Your copy starts at the line containing "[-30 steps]" and ends at the last line of the material below. Reproduce those lines exactly, with no pictures.

• • • • • • •

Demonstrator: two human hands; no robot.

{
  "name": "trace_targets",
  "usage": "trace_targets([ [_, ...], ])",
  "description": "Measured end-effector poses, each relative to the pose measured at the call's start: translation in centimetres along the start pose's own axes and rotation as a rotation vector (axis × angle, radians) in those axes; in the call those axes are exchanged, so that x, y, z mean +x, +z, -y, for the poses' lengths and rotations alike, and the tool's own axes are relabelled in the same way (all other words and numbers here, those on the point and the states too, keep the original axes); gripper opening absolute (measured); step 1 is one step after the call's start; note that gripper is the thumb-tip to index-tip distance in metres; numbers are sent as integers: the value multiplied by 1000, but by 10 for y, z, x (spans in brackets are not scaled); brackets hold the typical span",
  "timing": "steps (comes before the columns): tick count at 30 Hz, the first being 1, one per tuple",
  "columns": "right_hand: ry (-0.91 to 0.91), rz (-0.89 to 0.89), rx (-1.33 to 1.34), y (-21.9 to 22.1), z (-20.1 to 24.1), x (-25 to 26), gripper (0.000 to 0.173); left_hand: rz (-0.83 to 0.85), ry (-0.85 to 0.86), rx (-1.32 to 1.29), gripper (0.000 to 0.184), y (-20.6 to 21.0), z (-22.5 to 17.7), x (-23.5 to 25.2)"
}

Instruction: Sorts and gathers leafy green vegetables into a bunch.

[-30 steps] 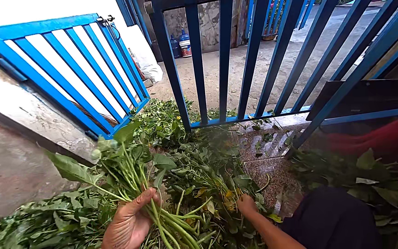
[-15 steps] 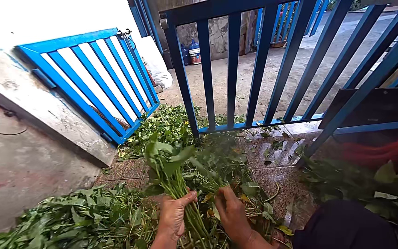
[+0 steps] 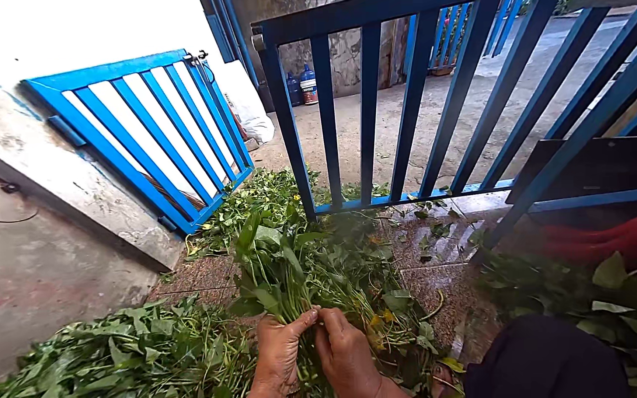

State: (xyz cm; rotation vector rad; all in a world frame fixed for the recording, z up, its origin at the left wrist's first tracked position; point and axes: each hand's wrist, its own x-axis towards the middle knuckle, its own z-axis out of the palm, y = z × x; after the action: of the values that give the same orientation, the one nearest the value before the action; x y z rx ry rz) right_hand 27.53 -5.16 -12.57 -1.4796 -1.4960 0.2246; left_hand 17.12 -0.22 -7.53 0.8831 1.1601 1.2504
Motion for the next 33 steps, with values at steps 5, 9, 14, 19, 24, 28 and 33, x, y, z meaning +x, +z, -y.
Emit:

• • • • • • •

• [Task response]
[-30 steps] 
[-15 steps] 
[+0 steps] 

State: (xyz cm; rotation vector rad; all in a world frame fixed for the recording, z up, its origin at the left wrist's first tracked position; point and axes: each hand's wrist, its own x-axis towards the middle knuckle, its own z-axis out of the palm, y = z × x; after the action: of the values that give the same orientation, the one nearest the value before the action; x y z rx ry rz) right_hand 27.53 -5.16 -12.57 -1.4796 -1.4960 0.2246; left_hand 17.12 -0.22 -7.53 0.8831 1.1601 1.2504
Motion for the next 33 steps, with values at steps 5, 9, 14, 19, 24, 28 and 33, x, y, z meaning +x, +z, -y.
Emit:

The full output has been given.